I like that the breeching lever is built right into the trigger guard just like an old single shot shotGun easy to clean, I love the thumbHole stock(great confidence) has a cocking spur & is 
Drilled and Tapped for Scope Mounts and ways a nice 7.3 lbs. pounds.

Comes with the Lifetime Warranty.


----------



## daltonmcgill

ive got 3 on guy i no he jus leves his loaded all year anwhen its huntin season he takes it and shootsit and a pile of rust comes out and its clean then he loads it back up and goes hunting :lol: but i wouldnt do that i would be scared it would blow up or sumthin


----------



## Loggerhead Mike

its a cva firebolt ultra mag 209 like shown here https://www.hunting-fishing-gear.com/article-display/263.html ever been around one? 

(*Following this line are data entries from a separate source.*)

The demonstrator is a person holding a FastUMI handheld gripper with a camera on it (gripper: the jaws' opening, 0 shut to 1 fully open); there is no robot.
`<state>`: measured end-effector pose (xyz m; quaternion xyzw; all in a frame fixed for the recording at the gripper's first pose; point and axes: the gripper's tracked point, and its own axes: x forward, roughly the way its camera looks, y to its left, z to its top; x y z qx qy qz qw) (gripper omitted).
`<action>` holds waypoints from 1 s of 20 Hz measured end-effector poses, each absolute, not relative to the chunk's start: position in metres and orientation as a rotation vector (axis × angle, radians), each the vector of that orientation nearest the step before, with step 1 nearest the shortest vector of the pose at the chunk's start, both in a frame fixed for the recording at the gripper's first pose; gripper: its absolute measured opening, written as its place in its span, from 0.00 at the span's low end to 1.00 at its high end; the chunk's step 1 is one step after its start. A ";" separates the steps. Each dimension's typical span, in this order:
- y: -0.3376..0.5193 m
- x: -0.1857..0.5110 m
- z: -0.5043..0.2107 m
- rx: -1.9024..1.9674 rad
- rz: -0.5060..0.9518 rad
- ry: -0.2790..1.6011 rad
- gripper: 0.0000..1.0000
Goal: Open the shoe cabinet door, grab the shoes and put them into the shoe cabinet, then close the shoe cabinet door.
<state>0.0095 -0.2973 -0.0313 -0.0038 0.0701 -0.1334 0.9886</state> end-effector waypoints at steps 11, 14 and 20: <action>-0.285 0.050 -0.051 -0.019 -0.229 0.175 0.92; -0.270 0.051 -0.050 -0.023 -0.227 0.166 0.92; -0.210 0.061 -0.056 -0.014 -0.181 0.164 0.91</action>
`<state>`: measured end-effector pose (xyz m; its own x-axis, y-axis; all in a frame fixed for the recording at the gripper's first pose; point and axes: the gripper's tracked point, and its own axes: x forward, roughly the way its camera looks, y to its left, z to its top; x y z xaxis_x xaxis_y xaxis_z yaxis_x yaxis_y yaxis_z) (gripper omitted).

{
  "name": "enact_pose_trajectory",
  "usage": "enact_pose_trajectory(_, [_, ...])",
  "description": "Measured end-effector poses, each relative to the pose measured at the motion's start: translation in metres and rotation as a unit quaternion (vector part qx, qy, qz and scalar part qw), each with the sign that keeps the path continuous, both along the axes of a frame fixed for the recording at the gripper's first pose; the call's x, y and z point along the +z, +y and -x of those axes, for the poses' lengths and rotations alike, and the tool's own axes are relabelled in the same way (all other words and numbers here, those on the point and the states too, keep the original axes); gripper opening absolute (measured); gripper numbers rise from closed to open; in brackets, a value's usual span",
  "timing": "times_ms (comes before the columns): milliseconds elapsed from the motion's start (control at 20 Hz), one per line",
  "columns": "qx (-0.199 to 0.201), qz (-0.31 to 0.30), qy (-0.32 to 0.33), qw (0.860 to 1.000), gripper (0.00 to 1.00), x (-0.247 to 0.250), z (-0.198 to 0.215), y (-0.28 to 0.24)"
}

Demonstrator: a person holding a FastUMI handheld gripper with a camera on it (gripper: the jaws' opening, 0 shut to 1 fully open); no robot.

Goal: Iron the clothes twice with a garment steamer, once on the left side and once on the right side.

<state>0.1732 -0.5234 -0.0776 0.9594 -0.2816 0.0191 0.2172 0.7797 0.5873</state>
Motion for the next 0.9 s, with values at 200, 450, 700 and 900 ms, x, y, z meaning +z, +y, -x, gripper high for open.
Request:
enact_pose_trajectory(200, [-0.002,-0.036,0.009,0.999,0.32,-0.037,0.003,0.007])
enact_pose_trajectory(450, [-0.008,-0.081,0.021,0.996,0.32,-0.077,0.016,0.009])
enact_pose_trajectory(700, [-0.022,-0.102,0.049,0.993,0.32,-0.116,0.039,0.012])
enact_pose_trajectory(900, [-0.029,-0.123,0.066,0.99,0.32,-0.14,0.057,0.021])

thanks for the advice on the solvent. its been soaked in penetration oil for a day untill i finially got the stuff out. he gave it to me with the bolt and reciever out of it. it had a cleaning rod jamed in the wad from behind. man what a pain that was to get out, but im glad he didnt mess the threads up for the reciever. im going to meet up with him after work to get the rest of the parts for it 

im glad i have some people to come to with all these questions im going to have!


----------



## Tunnels

I have a T/C Hawken flintlock in 50. Only been shooting it two years. Mostly self taught (lots o' reading). Lemme know if you need some sites to visit for info or parts. I agree with using no solvents. soap & hot water or one of the cleaners made for them. I also use a little gun oil after cleaning & make sure I run a dry patch before using again. I tried bore butter a few times, instead of gun oil, but not with good results.
Good Luck.


----------



## daltonmcgill

i have a cva bought it for $100 and its very acurate i killed a 6point with it last year at 150 yards i have a cheap taco scope on it from walmart but it works good for only using it for a week


----------



## switchback

I have one I bought with scope from Basspro about 12 or so years ago. A CVA inline. has been a good one.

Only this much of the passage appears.